L’informazione ormai in Italia è completamente militarizzata. Ai personal computer, nelle scrivanie dei giornalisti, hanno messo la tuta mimetica. Non è ammessa neppure la più piccola deviazione. La linea è la linea e la fermezza è la fermezza. Già, magari quelli vecchi come me si ricordano gli anni della fermezza. Me li ricordava ieri Paolo Liguori. In particolare mi ricordava i giorni tremendi del sequestro Moro. Allora nei giornali passò quella linea lì: “Non si tratta con le Brigate rosse, se Moro deve morire muoia, ma la Repubblica sarà salva”. Moro Morì, la Repubblica fu salva fino a un certo punto, perché in realtà da quel momento iniziò il declino che nel giro di poco più di dieci anni portò la Repubblica a cadere sotto i colpi della magistratura. E lì, di nuovo la fermezza: nei giornali era proibito provare a criticare i magistrati. Erano eroi. Andavano acclamati, amati, venerati. Non era ammesso il dissenso.

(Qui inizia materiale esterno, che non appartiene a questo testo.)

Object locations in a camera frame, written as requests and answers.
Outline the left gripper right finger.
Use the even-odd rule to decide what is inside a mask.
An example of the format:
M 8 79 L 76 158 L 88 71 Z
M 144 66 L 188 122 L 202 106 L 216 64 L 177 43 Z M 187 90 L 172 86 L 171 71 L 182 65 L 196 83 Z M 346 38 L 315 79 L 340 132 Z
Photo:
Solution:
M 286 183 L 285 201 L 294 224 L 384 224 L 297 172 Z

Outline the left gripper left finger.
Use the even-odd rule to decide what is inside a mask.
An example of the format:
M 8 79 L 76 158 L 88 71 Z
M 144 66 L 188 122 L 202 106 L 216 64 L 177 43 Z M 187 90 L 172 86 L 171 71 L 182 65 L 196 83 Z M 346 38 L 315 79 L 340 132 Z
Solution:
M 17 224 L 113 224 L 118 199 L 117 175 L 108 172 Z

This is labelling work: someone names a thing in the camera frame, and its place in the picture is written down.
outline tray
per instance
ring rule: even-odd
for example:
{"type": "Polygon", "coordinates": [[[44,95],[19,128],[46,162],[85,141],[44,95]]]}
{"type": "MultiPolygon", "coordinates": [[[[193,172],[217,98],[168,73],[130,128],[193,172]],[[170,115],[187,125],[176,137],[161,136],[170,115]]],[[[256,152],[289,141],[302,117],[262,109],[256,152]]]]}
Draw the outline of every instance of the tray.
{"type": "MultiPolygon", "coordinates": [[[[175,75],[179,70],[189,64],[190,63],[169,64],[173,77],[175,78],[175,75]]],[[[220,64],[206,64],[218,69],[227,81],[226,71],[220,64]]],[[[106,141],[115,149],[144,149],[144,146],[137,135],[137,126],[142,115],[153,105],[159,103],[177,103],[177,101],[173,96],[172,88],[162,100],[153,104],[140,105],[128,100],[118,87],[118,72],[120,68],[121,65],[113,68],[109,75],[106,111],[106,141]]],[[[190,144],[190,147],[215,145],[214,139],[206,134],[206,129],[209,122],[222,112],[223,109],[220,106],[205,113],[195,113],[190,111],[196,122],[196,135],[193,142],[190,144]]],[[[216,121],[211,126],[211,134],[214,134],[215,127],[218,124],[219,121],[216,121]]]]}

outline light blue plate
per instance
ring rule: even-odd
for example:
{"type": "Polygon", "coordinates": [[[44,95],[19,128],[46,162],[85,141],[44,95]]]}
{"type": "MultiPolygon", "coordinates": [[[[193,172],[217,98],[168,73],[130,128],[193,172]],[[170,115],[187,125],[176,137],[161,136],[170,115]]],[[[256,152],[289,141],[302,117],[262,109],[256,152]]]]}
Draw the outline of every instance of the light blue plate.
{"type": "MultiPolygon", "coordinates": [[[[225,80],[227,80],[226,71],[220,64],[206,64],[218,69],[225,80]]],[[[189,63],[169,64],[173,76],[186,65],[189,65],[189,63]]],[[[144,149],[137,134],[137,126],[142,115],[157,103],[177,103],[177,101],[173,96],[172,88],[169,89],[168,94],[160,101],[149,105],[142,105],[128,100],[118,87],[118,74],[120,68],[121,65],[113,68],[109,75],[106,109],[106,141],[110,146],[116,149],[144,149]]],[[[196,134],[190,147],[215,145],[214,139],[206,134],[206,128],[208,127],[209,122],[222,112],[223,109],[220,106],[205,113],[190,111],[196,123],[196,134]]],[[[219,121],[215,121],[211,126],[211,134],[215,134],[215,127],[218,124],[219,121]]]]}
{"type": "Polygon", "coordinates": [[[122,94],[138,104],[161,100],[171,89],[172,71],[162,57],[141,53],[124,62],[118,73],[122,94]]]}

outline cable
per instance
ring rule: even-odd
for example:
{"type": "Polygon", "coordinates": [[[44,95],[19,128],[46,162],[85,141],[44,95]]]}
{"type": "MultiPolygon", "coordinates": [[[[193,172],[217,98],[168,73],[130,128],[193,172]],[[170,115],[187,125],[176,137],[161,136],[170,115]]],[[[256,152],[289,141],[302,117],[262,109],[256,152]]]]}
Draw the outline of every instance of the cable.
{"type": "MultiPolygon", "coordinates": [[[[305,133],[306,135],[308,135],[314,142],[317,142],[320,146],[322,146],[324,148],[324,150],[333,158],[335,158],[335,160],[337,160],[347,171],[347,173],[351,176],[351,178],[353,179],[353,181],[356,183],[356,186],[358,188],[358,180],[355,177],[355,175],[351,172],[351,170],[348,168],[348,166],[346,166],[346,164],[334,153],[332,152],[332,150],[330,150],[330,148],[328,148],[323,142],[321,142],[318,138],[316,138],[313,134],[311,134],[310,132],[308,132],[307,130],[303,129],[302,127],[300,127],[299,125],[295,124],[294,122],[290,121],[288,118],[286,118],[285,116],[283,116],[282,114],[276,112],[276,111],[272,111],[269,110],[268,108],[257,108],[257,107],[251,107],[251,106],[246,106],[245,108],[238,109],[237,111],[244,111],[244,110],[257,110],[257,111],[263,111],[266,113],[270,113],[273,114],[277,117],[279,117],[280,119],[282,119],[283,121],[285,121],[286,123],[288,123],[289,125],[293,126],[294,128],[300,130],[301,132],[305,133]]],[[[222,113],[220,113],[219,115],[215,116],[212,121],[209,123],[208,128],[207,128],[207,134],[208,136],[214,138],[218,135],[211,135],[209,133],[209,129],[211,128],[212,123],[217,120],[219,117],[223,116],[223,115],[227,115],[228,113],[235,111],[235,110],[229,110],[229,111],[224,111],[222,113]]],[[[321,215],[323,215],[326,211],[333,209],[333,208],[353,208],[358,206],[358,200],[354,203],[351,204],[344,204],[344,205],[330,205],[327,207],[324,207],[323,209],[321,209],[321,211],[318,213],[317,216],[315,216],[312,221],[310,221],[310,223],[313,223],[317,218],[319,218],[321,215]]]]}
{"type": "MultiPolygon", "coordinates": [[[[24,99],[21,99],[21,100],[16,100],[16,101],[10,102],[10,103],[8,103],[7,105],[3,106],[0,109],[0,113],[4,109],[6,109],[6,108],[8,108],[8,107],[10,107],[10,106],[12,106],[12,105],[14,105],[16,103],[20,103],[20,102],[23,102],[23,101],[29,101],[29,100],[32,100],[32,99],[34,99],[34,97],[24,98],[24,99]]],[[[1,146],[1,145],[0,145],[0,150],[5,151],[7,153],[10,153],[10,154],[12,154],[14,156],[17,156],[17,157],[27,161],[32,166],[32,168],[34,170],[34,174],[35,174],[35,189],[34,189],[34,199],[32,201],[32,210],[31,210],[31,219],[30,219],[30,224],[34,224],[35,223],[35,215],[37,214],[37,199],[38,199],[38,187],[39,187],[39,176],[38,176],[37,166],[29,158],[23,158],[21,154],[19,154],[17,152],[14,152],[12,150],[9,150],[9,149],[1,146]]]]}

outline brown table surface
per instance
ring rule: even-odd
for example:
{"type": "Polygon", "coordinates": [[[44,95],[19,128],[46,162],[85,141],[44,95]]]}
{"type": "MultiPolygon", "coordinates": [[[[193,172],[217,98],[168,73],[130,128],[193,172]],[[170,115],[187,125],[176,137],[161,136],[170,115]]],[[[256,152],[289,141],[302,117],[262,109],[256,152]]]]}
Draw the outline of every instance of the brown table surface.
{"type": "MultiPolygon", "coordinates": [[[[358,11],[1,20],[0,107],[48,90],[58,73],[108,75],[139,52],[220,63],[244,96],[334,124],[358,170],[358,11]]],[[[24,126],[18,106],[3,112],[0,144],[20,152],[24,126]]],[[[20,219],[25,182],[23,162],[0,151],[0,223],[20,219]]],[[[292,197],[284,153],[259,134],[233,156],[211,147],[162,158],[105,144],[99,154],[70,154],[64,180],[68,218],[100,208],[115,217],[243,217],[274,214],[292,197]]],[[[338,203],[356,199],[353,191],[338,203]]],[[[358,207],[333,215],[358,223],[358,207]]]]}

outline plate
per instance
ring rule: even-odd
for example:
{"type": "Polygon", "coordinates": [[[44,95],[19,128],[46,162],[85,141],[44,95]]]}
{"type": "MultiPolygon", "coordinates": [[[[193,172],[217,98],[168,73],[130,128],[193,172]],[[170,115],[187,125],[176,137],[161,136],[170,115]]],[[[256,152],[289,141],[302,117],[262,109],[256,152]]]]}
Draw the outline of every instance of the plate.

In realtà sia durante il sequestro Moro sia durante Mani pulite (meno) qualche dissenso c’era e si manifestava. I socialisti in tutte e due le occasioni si dissociarono. Chiesero la trattativa per salvare Moro e poi tentarono disperatamente di resistere all’ondata populista e giustizialista del pool di Borrelli. Erano convinti di poter resistere alla forza d’urto delle Procure, in particolare della Procura di Milano. Forse avevano anche ragione. Non calcolarono però l’entrata in campo del bulldozer: la stampa. la stampa si comportò come una falange. Stravinse. E i giustizialisti dissero così a Craxi, sorridendo e sommergendolo di monetine a qualche sassata: “è la stampa, bellezza”. Lui dovette riparare all’estero, dove morì abbandonato da tutti. Anche al papa ora stanno sorridendo. Divertiti e beffardi. Lui grida. “Pazzi, pazzi”. E poi dice di essersi vergognato quando ha saputo che i Parlamenti votavano l’aumento delle pese militari. Che da oggi il cittadino medio, ogni anno, versa una cifra che oscilla tra i 500 e i 1000 euro all’anno per comprare cannoni e caccia. I giornali e le Tv, salvo rare eccezioni, lo ignorano, il Papa. Lasciatelo gridare questo signor Bergoglio – dicono i direttori – e poi chiamano Bruxelles e spostano i soldatini che hanno sulla scrivania per cercare di capire meglio come si fa la guerra.

Successe a un altro papa. A Benedetto XV. Quando si comportò in modo analogo al modo nel quale si sta comportando Bergoglio. Nel 1917, mentre infuriava la prima guerra mondiale, e quasi tutti i partiti la sostenevano, e i governi pompavano risorse e armi con lo scopo di uccidere quanti più nemici possibile, Benedetto scrisse una lettera ai capi di Stato e definì la guerra “un’inutile strage”, contrapponendosi allo spirito pubblico, come spesso accade ai cristiani coerenti. Lo ignorarono. Lo censurarono, lo travolsero con il tuono dei cannoni e le bombe dagli aerei, e gli assalti alla baionetta nelle trincee. Non so se recentemente la Chiesa abbia corretto le sue scelte, mi risulta che quantomeno fino a qualche anno fa di tutti i papi del ‘900 Benedetto fu l’unico a non essere santificato. La Chiesa preferì santificare i papi che avevano accettato il nazifascismo ma non quel sovversivo che condannava la guerra. Succederà così, probabilmente, anche con Bergoglio.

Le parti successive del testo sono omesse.